O botão desaparece no desabrochar da flor, e poderia dizer-se que a flor o refuta;
do mesmo modo que o fruto faz a flor parecer um falso ser-aí da planta, pondo-se
como sua verdade em lugar da flor: essas formas não só se distinguem, mas
também se repelem como incompatíveis entre si. Porém, ao mesmo tempo, sua
natureza fluida faz delas momentos da unidade orgânica, na qual, longe de se
contradizerem, todos são igualmente necessários. E essa igual necessidade que
constitui unicamente a vida do todo. Mas a contradição de um sistema filosófico
não costuma conceber-se desse modo; além disso, a consciência que apreende
essa contradição não sabe geralmente libertá-la — ou mantê-la livre — de sua
unilateralidade; nem sabe reconhecer no que aparece sob a forma de luta e
contradição contra si mesmo, momentos mutuamente necessários.

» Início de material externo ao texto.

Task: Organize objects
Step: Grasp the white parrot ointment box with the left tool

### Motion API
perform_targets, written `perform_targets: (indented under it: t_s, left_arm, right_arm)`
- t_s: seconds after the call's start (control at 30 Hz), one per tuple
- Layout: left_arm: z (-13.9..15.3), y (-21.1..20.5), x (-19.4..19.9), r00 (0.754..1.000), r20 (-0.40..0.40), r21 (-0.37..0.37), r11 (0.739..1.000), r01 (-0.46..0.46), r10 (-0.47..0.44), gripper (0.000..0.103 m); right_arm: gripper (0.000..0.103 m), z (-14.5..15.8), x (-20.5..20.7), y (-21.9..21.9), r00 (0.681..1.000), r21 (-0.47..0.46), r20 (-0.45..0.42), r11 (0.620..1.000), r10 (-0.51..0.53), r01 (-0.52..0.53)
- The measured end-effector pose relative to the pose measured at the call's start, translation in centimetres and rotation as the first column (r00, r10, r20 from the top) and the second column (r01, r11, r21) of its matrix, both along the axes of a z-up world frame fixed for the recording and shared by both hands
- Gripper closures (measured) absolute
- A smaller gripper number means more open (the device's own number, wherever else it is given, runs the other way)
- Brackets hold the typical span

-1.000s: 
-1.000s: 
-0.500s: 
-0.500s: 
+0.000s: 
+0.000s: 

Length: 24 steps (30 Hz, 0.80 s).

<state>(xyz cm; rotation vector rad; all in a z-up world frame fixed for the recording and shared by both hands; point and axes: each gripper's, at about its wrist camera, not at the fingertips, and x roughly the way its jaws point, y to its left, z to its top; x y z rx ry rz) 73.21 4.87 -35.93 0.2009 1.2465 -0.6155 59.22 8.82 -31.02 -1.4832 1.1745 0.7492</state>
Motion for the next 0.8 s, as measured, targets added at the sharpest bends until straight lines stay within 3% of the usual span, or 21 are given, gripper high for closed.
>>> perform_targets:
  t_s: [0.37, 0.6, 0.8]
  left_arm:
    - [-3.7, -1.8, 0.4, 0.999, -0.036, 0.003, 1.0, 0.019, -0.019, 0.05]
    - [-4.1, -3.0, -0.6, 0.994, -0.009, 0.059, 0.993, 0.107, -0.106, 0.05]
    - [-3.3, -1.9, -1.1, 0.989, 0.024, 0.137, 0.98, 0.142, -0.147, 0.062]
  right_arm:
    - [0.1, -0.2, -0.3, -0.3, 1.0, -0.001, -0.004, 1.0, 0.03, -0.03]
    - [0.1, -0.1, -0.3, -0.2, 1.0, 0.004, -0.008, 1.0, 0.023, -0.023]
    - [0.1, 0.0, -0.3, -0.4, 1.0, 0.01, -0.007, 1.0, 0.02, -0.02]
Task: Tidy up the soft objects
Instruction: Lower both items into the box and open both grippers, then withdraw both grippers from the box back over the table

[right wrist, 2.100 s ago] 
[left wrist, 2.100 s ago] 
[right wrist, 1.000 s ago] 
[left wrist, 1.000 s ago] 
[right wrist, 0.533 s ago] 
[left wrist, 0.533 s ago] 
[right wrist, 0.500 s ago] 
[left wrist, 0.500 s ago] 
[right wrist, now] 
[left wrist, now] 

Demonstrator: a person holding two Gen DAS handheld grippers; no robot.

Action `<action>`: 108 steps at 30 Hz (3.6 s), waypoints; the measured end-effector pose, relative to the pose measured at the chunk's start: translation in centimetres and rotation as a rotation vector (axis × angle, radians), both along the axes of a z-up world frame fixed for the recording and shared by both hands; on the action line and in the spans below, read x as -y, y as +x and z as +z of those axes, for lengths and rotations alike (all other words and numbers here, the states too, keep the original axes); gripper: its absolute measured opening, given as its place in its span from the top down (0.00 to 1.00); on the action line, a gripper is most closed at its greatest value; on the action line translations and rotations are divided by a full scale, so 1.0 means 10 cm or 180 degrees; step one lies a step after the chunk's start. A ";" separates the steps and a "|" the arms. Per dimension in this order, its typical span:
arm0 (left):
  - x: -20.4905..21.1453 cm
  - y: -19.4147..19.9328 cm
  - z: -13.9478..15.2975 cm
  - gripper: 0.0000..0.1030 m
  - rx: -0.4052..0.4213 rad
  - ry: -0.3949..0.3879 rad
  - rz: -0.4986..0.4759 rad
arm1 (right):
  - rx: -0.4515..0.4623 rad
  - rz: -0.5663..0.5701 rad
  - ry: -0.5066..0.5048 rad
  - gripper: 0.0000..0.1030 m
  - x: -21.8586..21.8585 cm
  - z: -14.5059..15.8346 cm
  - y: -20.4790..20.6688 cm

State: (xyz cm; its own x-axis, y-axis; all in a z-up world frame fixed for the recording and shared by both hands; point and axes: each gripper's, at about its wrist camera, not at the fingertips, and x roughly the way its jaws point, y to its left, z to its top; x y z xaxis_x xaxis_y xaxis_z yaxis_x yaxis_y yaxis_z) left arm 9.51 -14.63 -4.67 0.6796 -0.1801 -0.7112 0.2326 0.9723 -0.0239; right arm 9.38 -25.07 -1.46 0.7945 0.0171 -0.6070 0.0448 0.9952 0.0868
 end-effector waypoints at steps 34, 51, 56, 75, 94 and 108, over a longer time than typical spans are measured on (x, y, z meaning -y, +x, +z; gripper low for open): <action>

A exigência de tais explicações, como também o seu atendimento, dão talvez a
aparência de estar lidando com o essencial. Onde se poderia melhor exprimir o
âmago de um escrito filosófico que em seus fins e resultados? E esses, como
poderiam ser melhor conhecidos senão na sua diferença com a produção da época
na mesma esfera? Todavia essa tarefa, quando pretende ser mais que o início do
conhecimento, e valer por conhecimento efetivo, deve ser contada entre as
invenções que servem para dar voltas ao redor da Coisa mesma, combinando a
aparência de seriedade e de esforço com a carência efetiva de ambos.
Com efeito, a Coisa mesma não se esgota em seu fim, mas em sua atualização;
nem o resultado é o todo efetivo, mas sim o resultado junto com o seu vir-a-ser.
O fim para si é o universal sem vida, como a tendência é o mero impulso ainda
carente de sua efetividade; o resultado nu é o cadáver que deixou atrás de si a
tendência. Igualmente, a diversidade é, antes, o limite da Coisa: está ali onde a
Coisa deixa de ser; ou é o que a mesma não é.
Essa preocupação com o fim ou os resultados, como também com as diversidades
e apreciações dos mesmos, é, pois, uma tarefa mais fácil do que talvez pareça.
Com efeito, tal [modo de] agir, em vez de se ocupar com a Coisa mesma, passa
sempre por cima. Em vez de nela demorar-se e esquecer a si mesmo, prende-se
sempre a algo distinto; prefere ficar em si mesmo a estar na Coisa e a abandonarse a ela. Nada mais fácil que julgar o que tem conteúdo e solidez; apreendê-lo é
mais difícil; e o que há de mais difícil é produzir sua exposição, que unifica a
ambos.
O começo da cultura e do esforço para emergir da imediatez da vida substancial
deve consistir sempre em adquirir conhecimentos de princípios e pontos de vista
universais. Trata-se inicialmente de um esforço para chegar ao pensamento da
Coisa em geral e também para defendê-la ou refutá-la com razões, captando a
plenitude concreta e rica segundo suas determinidades, e sabendo dar uma
informação ordenada e um juízo sério a seu respeito. Mas esse começo da cultura
deve, desde logo, dar lugar à seriedade da vida plena que se adentra na
experiência da Coisa mesma. Quando enfim o rigor do conceito tiver penetrado
na profundeza da Coisa, então tal conhecimento e apreciação terão na conversa o
lugar que lhes corresponde.
A verdadeira figura, em que a verdade existe, só pode ser o seu sistema
científico. Colaborar para que a filosofia se aproxime da forma da ciência — da
meta em que deixe de chamar-se amor ao saber para ser saber efetivo — é isto o
que me proponho. Reside na natureza do saber a necessidade interior de que seja
ciência, e somente a exposição da própria filosofia será uma explicação
satisfatória a respeito. Porém a necessidade exterior é idêntica à necessidade
interior — desde que concebida de modo universal e prescindindo da
contingência da pessoa e das motivações individuais — e consiste na figura sob a
qual uma época representa o ser-aí de seus momentos. Portanto a única
justificação verdadeira das tentativas, que visam esse fim, seria mostrar que
chegou o tempo de elevar a filosofia à condição de ciência; pois, ao demonstrar
sua necessidade, estaria ao mesmo tempo realizando sua meta.